U.S. Environmental Protection Agency
EPA Science Advisory Board
Background Information


Document NameSuspended sediment, C, N, P, and Si yields from the Mississippi River Basin.
Document AuthorTurner, R.E.
Rabalais, N.N.
Short Description Hydrobiologia 511: 79-89.
CategorySubgroup 2: Characterization of Nutrient Fate-Transport-Sources
Publication Year2004
Text:

Abstract: The annual loads of C, N, P, silicate, total suspended sediment ( mass) and their yields ( mass area(-1)) were estimated for six watersheds of the Mississippi River Basin (MRB) using water quality and water discharge records for 1973 to 1994. The highest load of suspended sediments is from the Missouri watershed (58 mt km(2) yr(-1)), which is also the largest among the six major sub-basins. The Ohio watershed delivers the largest load of water (38%). The Upper Mississippi has the largest total nitrogen load (32%) and yield (1120 kg TN km(2) yr(-1)). The loading of organic carbon, total phosphorus and silicate from the Upper Mississippi and Ohio watersheds are similar and relatively high (range 2.1 - 2.5, 0.068 - 0.076, and 0.8 - 1.1 mt km(2) yr(-1), respectively).
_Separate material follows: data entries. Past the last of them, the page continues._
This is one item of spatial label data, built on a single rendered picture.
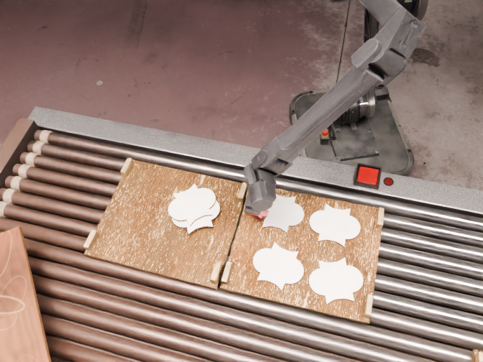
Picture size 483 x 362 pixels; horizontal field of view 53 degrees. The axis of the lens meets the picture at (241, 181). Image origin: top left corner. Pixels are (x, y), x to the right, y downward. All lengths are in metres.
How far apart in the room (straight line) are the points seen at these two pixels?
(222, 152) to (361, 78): 0.65
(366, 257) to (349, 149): 1.10
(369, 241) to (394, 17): 0.64
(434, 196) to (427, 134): 1.36
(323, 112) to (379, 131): 1.41
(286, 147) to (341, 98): 0.18
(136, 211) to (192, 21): 2.22
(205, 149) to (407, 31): 0.79
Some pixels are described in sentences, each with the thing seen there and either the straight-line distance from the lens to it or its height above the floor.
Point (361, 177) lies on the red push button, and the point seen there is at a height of 0.93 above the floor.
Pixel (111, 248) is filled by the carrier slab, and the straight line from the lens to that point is 1.48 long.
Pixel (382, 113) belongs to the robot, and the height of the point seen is 0.24.
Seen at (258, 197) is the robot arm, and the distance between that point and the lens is 1.24.
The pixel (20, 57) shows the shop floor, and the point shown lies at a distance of 3.69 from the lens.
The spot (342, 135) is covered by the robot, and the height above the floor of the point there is 0.26.
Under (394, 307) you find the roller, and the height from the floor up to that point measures 0.91.
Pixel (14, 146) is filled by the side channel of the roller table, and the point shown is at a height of 0.95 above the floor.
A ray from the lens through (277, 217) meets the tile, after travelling 1.44.
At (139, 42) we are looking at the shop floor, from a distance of 3.47.
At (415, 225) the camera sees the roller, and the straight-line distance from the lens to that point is 1.51.
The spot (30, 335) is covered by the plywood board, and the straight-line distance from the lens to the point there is 1.36.
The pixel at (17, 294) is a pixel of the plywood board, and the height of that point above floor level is 1.04.
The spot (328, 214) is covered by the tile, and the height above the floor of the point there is 0.94.
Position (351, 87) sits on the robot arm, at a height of 1.40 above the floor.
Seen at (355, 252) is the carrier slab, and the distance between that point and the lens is 1.42.
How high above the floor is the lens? 2.22
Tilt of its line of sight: 58 degrees down
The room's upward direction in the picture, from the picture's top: 7 degrees counter-clockwise
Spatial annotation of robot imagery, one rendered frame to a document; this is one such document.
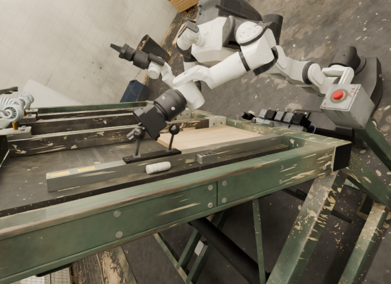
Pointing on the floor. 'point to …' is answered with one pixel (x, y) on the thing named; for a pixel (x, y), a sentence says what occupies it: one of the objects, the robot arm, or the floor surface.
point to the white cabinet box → (47, 96)
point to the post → (376, 142)
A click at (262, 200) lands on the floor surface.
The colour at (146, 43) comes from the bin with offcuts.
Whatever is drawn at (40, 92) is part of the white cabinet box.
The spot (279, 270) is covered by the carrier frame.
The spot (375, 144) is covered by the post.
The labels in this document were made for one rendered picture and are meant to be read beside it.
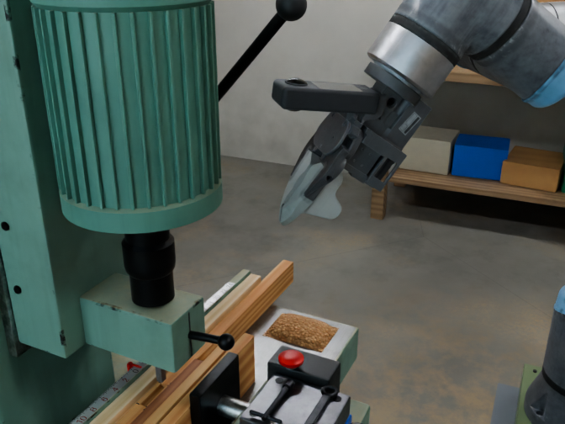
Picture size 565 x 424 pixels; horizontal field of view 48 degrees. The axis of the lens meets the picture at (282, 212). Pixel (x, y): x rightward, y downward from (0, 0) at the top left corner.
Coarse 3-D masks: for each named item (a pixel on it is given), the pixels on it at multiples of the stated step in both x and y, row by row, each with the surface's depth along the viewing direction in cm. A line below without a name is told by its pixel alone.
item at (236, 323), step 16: (272, 272) 109; (288, 272) 112; (256, 288) 104; (272, 288) 106; (240, 304) 100; (256, 304) 102; (224, 320) 96; (240, 320) 97; (256, 320) 103; (240, 336) 98; (208, 352) 90
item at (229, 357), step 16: (224, 368) 77; (208, 384) 74; (224, 384) 77; (192, 400) 73; (208, 400) 74; (224, 400) 76; (240, 400) 76; (192, 416) 74; (208, 416) 75; (224, 416) 76
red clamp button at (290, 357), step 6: (282, 354) 74; (288, 354) 74; (294, 354) 74; (300, 354) 74; (282, 360) 73; (288, 360) 73; (294, 360) 73; (300, 360) 74; (288, 366) 73; (294, 366) 73
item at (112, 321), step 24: (96, 288) 79; (120, 288) 79; (96, 312) 77; (120, 312) 75; (144, 312) 74; (168, 312) 74; (192, 312) 76; (96, 336) 79; (120, 336) 77; (144, 336) 75; (168, 336) 73; (144, 360) 76; (168, 360) 74
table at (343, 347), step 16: (272, 320) 103; (320, 320) 103; (256, 336) 99; (336, 336) 99; (352, 336) 99; (256, 352) 95; (272, 352) 95; (320, 352) 95; (336, 352) 95; (352, 352) 100; (256, 368) 92; (256, 384) 88
The yields of suspended sediments, total phosphorus, total nitrogen, and silicate from the Lower Mississippi watershed are disproportionately the highest for its area, which is the smallest of all the watersheds and has the weakest monitoring network. The loading from the Red and Arkansas watersheds are of lesser importance than the others for most parameters investigated. The total nitrogen loading to coastal waters increased an additional 150% since the early 1900s, and is now dominated by loads from the Upper Mississippi watershed, rather than the previously dominant Ohio watershed. An analysis of trends for 1973 - 1994 suggests variability among years, rather than uni-directional change for most variables among 11 key stations. Explanatory relationships were established or confirmed to describe TN and TP loadings in terms of the now largely human-created landscape arising mostly over the last 150 years.